Activity:
The reply should consist of the entire listing, word for word.

Dataset content:
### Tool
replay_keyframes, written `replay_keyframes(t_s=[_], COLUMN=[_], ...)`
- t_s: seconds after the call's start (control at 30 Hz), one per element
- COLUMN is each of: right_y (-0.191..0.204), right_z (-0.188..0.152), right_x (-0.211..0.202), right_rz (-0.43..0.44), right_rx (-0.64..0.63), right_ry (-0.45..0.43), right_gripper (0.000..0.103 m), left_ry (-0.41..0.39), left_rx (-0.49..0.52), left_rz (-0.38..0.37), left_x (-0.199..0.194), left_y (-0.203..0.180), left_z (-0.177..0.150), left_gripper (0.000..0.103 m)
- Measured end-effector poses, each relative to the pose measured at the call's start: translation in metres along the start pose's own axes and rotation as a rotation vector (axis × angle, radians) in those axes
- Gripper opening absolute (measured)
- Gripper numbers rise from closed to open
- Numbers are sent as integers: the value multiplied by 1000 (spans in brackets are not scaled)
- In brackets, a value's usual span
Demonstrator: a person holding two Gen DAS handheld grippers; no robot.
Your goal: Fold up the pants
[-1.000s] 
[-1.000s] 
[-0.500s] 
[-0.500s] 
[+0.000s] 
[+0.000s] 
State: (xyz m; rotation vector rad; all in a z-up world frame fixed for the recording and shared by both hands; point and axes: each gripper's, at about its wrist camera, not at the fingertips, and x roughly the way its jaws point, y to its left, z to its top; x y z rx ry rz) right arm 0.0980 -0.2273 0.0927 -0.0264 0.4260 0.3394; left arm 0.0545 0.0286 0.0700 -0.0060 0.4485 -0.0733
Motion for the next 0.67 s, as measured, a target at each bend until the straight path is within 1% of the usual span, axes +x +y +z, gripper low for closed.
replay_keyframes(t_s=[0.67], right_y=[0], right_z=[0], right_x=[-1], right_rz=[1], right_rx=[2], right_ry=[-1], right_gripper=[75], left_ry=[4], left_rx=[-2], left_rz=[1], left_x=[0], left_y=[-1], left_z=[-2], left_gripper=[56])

Finished task:
### Tool
replay_keyframes, written `replay_keyframes(t_s=[_], COLUMN=[_], ...)`
- t_s: seconds after the call's start (control at 30 Hz), one per element
- COLUMN is each of: right_y (-0.191..0.204), right_z (-0.188..0.152), right_x (-0.211..0.202), right_rz (-0.43..0.44), right_rx (-0.64..0.63), right_ry (-0.45..0.43), right_gripper (0.000..0.103 m), left_ry (-0.41..0.39), left_rx (-0.49..0.52), left_rz (-0.38..0.37), left_x (-0.199..0.194), left_y (-0.203..0.180), left_z (-0.177..0.150), left_gripper (0.000..0.103 m)
- Measured end-effector poses, each relative to the pose measured at the call's start: translation in metres along the start pose's own axes and rotation as a rotation vector (axis × angle, radians) in those axes
- Gripper opening absolute (measured)
- Gripper numbers rise from closed to open
- Numbers are sent as integers: the value multiplied by 1000 (spans in brackets are not scaled)
- In brackets, a value's usual span
Demonstrator: a person holding two Gen DAS handheld grippers; no robot.
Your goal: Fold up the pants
[-1.000s] 
[-1.000s] 
[-0.500s] 
[-0.500s] 
[+0.000s] 
[+0.000s] 
State: (xyz m; rotation vector rad; all in a z-up world frame fixed for the recording and shared by both hands; point and axes: each gripper's, at about its wrist camera, not at the fingertips, and x roughly the way its jaws point, y to its left, z to its top; x y z rx ry rz) right arm 0.0980 -0.2273 0.0927 -0.0264 0.4260 0.3394; left arm 0.0545 0.0286 0.0700 -0.0060 0.4485 -0.0733
Motion for the next 0.67 s, as measured, a target at each bend until the straight path is within 1% of the usual span, axes +x +y +z, gripper low for closed.
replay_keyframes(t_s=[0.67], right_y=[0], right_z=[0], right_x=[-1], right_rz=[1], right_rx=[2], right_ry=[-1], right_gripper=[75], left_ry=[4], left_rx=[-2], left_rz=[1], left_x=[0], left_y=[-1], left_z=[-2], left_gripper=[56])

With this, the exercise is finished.